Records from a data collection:
#####

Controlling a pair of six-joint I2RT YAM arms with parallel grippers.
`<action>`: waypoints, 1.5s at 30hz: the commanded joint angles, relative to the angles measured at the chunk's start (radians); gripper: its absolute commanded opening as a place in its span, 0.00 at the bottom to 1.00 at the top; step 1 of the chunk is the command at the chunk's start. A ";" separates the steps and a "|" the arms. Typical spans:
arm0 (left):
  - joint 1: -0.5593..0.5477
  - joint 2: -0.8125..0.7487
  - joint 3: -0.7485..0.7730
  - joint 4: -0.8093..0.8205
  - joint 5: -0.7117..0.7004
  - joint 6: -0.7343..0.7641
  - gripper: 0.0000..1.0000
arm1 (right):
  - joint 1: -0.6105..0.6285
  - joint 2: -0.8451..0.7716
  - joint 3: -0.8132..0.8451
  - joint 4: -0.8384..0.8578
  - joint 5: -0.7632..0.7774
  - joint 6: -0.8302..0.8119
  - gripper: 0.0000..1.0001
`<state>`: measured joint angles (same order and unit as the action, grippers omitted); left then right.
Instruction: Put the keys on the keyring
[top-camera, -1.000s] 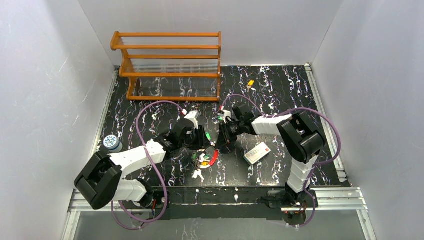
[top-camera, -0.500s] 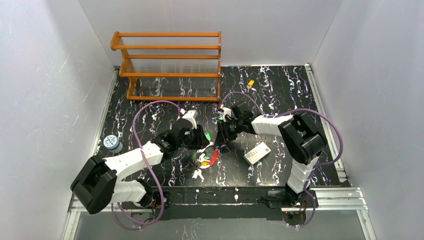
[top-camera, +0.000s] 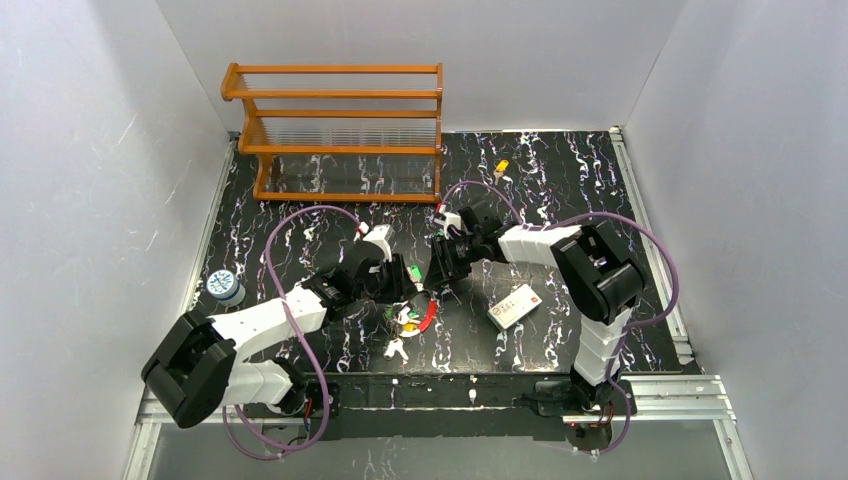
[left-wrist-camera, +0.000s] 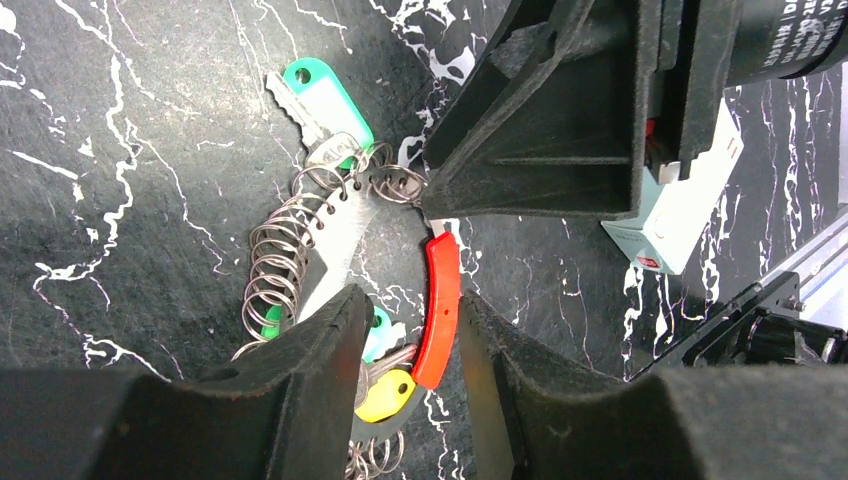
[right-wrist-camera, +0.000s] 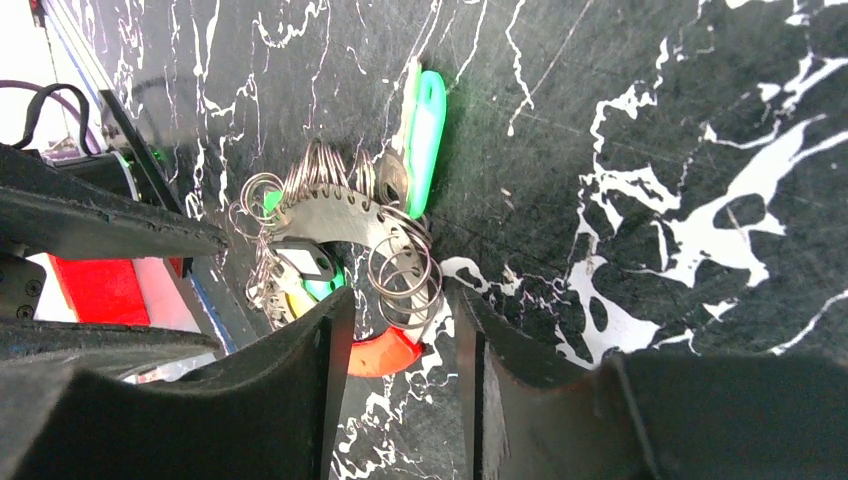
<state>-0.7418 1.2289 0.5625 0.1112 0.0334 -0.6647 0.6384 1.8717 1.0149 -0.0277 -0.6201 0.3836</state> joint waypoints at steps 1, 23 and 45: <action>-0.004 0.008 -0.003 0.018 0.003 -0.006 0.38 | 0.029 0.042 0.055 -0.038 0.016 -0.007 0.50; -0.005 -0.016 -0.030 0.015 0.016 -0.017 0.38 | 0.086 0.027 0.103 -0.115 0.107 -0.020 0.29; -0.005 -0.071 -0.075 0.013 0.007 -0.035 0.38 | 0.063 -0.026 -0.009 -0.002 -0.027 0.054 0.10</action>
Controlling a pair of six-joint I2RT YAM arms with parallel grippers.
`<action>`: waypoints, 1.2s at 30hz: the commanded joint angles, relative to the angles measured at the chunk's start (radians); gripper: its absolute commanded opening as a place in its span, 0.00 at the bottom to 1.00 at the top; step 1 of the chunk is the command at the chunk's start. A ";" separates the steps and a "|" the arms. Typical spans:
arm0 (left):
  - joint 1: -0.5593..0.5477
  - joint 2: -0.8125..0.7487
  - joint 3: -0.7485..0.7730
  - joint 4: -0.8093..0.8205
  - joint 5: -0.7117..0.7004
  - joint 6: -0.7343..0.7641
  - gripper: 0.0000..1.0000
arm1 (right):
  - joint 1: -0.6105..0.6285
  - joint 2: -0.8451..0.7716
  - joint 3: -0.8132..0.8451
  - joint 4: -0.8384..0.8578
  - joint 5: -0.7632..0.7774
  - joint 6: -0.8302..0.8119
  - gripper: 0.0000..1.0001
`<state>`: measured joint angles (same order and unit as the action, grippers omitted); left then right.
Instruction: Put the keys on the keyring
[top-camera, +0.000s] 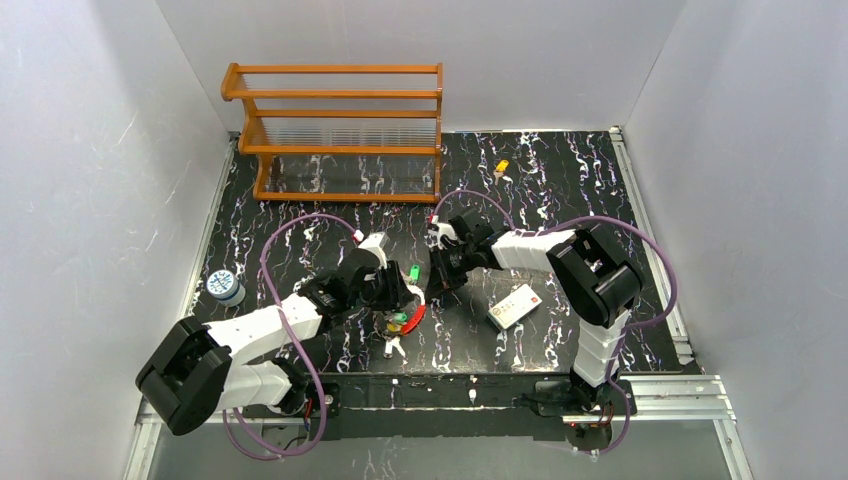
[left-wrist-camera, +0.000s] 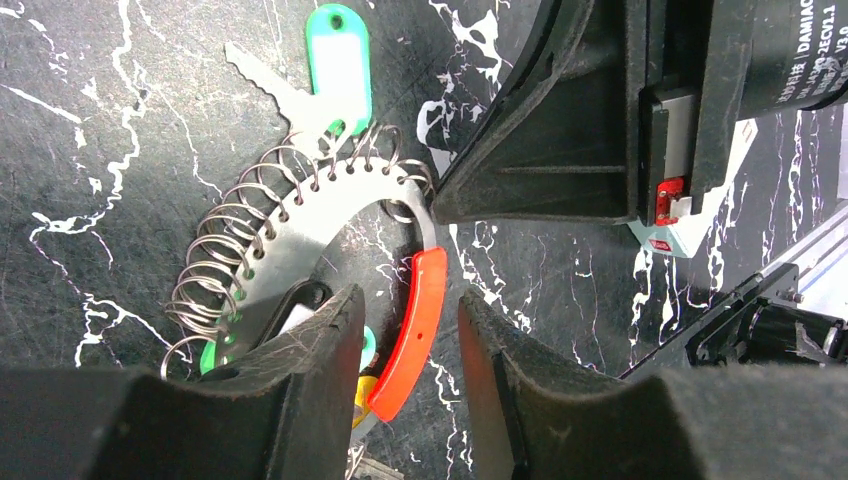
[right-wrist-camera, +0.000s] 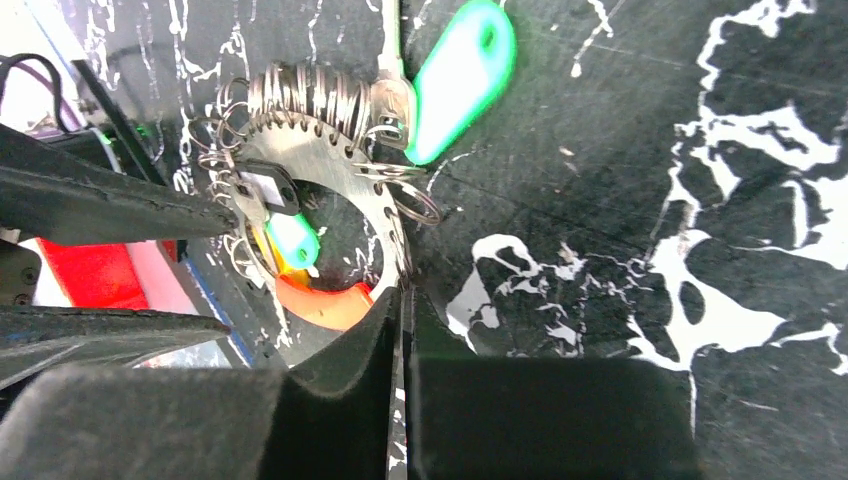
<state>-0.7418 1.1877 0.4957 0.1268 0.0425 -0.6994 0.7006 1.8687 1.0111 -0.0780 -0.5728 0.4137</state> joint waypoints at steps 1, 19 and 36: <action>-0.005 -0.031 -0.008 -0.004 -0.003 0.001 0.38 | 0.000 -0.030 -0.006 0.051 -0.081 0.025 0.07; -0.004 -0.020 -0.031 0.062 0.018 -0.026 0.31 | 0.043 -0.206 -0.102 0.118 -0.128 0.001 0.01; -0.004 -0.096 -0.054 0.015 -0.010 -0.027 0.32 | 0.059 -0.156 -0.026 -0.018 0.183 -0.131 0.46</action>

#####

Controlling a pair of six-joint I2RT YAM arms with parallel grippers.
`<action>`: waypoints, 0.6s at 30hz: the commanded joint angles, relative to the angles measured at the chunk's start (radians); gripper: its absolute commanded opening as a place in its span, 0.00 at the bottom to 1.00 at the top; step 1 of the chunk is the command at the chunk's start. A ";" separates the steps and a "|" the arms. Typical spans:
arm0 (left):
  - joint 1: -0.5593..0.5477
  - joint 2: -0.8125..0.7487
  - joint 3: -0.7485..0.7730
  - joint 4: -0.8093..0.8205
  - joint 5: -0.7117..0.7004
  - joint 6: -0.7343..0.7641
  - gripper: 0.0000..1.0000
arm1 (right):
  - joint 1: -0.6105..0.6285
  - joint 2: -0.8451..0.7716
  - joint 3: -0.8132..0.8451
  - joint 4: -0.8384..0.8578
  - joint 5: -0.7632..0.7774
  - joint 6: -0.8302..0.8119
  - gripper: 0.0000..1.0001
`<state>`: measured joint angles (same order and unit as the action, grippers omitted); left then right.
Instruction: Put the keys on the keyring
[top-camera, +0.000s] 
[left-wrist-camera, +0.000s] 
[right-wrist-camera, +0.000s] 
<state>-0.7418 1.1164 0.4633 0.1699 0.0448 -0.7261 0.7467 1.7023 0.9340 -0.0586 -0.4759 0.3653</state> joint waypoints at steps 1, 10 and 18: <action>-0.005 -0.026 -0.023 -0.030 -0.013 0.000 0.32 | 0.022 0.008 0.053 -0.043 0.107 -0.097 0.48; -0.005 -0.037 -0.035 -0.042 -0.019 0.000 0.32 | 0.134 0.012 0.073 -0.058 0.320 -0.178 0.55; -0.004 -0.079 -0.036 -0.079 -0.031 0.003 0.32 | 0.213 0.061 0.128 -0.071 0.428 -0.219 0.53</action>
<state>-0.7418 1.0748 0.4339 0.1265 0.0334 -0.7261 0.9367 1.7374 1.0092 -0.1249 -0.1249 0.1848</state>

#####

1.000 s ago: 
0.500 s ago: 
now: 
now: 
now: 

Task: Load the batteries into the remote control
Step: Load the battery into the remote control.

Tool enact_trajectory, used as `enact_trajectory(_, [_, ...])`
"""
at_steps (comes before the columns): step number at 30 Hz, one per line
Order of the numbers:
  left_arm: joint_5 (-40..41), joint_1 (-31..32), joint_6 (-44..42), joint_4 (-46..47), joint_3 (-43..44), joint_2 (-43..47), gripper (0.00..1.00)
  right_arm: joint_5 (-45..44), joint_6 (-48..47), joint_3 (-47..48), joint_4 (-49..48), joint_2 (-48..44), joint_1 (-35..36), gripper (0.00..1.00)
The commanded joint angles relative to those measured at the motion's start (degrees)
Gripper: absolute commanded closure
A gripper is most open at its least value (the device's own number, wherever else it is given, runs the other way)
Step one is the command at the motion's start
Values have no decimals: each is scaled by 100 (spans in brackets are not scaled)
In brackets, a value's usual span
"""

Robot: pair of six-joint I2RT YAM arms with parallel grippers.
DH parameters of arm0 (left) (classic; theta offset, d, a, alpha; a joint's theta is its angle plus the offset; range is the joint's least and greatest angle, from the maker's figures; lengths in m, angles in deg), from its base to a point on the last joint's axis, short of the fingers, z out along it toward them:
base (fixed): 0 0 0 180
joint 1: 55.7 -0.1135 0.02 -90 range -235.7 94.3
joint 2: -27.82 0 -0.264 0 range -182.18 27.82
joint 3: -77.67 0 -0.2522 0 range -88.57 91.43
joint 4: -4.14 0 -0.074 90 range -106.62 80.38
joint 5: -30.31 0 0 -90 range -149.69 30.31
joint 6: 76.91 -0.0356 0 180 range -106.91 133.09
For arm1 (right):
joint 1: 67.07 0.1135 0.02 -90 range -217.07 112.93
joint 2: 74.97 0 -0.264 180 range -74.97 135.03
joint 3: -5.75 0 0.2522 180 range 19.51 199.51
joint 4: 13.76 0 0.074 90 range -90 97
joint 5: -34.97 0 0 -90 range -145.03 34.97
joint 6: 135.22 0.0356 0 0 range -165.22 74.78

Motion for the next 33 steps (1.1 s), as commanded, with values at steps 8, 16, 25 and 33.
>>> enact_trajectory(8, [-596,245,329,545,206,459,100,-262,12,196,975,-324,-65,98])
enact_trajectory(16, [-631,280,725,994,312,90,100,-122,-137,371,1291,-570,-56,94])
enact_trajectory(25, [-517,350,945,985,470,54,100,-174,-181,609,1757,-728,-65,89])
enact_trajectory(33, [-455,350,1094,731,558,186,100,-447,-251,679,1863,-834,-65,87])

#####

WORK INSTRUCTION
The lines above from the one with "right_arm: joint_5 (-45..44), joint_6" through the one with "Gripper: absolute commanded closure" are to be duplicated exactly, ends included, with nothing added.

TASK ANSWER
  right_arm: joint_5 (-45..44), joint_6 (-48..47), joint_3 (-47..48), joint_4 (-49..48), joint_2 (-48..44), joint_1 (-35..36), gripper (0.00..1.00)
The commanded joint angles relative to those measured at the motion's start (degrees)
Gripper: absolute commanded closure

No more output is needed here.